Prompt
One number is the whole answer: how many lines of the records include "name".

Exercise input
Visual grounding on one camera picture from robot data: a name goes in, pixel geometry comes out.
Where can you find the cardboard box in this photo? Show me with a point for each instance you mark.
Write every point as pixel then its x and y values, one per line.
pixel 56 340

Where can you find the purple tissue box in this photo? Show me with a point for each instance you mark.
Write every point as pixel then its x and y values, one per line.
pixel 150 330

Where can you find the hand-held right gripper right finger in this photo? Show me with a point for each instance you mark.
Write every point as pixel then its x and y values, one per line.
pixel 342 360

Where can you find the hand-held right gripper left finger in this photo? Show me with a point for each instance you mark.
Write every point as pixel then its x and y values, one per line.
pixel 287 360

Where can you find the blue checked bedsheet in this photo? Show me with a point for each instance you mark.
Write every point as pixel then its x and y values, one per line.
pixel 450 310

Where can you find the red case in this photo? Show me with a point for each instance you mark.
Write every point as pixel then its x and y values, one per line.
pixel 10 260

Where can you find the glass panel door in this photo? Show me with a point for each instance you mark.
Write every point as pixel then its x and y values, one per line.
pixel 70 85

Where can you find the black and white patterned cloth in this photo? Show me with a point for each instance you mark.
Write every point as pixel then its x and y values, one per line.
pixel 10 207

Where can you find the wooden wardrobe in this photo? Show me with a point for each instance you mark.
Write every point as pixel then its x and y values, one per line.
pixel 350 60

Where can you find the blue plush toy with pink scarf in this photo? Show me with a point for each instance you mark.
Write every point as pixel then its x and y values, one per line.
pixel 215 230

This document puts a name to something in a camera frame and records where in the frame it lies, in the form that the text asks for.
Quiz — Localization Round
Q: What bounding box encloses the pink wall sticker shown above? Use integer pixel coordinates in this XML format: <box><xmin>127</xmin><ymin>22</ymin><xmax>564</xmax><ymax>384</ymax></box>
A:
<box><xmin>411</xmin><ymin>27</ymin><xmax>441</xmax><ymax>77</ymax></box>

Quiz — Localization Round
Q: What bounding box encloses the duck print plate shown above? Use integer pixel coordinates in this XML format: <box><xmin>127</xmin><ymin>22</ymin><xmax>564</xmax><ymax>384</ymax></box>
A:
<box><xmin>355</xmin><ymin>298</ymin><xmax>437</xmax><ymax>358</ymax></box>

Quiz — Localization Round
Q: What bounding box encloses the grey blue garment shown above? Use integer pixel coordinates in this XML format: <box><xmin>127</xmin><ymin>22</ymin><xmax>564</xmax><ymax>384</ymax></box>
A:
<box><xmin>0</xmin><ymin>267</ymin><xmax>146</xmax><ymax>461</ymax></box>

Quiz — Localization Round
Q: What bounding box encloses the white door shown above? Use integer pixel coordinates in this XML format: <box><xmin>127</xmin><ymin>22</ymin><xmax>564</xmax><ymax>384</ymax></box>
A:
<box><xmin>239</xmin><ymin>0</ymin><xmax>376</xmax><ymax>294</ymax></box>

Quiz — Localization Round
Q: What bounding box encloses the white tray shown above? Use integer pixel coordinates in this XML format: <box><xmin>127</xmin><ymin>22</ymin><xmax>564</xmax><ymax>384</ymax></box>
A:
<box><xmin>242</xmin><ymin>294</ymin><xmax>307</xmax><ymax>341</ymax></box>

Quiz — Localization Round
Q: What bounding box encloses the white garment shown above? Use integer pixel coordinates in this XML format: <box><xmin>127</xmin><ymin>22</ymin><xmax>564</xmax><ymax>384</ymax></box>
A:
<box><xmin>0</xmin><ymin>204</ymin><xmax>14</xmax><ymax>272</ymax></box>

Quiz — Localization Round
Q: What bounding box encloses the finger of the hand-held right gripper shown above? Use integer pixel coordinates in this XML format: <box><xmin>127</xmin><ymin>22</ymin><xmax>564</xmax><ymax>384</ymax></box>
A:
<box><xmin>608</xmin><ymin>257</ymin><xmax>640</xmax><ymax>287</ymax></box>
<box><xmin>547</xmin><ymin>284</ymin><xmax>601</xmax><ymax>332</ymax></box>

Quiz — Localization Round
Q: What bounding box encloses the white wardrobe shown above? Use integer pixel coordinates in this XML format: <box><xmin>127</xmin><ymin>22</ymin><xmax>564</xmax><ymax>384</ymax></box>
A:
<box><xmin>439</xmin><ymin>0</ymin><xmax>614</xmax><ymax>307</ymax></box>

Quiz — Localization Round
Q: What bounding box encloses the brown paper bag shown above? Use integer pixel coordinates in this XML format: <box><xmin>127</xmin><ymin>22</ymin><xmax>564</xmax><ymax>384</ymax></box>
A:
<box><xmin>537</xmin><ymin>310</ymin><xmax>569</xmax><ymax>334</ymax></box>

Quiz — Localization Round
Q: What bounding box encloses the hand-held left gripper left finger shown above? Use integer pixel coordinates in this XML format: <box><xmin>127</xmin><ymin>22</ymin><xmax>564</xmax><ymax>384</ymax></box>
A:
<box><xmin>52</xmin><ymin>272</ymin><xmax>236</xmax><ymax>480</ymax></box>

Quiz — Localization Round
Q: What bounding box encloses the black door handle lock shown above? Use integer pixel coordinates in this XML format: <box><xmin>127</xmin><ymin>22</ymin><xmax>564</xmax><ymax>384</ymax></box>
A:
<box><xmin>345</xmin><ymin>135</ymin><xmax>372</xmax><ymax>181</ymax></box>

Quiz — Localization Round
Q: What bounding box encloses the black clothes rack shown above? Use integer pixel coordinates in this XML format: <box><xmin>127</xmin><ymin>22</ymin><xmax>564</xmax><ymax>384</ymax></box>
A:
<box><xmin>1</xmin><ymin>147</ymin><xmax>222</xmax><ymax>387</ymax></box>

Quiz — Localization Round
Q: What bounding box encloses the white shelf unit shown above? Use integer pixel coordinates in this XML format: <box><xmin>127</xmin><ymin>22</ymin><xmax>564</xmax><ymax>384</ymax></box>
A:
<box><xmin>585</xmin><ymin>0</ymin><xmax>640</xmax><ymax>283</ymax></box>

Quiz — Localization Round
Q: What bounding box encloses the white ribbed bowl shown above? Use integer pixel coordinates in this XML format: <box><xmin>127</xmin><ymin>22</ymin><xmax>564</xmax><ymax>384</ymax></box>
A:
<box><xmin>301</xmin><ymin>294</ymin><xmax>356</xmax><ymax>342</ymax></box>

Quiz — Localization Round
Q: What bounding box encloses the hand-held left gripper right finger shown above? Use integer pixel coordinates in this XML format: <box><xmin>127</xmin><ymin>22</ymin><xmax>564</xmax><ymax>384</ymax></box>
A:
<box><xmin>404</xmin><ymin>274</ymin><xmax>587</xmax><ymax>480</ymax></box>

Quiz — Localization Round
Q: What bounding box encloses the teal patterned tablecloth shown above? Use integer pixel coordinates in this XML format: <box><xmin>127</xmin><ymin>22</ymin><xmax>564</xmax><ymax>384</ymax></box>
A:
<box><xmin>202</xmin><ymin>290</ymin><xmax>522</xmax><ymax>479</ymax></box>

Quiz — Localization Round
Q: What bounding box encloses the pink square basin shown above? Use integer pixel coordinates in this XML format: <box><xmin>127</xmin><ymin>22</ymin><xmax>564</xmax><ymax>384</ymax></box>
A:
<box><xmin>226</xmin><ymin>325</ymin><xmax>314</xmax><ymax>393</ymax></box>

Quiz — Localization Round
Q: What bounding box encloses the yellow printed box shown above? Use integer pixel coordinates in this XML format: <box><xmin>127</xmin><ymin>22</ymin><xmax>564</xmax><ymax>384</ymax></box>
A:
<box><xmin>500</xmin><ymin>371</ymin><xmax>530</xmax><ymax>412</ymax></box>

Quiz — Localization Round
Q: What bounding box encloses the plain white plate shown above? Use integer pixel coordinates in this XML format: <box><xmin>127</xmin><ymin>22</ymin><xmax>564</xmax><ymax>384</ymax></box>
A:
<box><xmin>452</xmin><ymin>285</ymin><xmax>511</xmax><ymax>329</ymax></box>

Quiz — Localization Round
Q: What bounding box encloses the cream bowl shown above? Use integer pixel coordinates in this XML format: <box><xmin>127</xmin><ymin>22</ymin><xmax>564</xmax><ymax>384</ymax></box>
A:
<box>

Exercise solution
2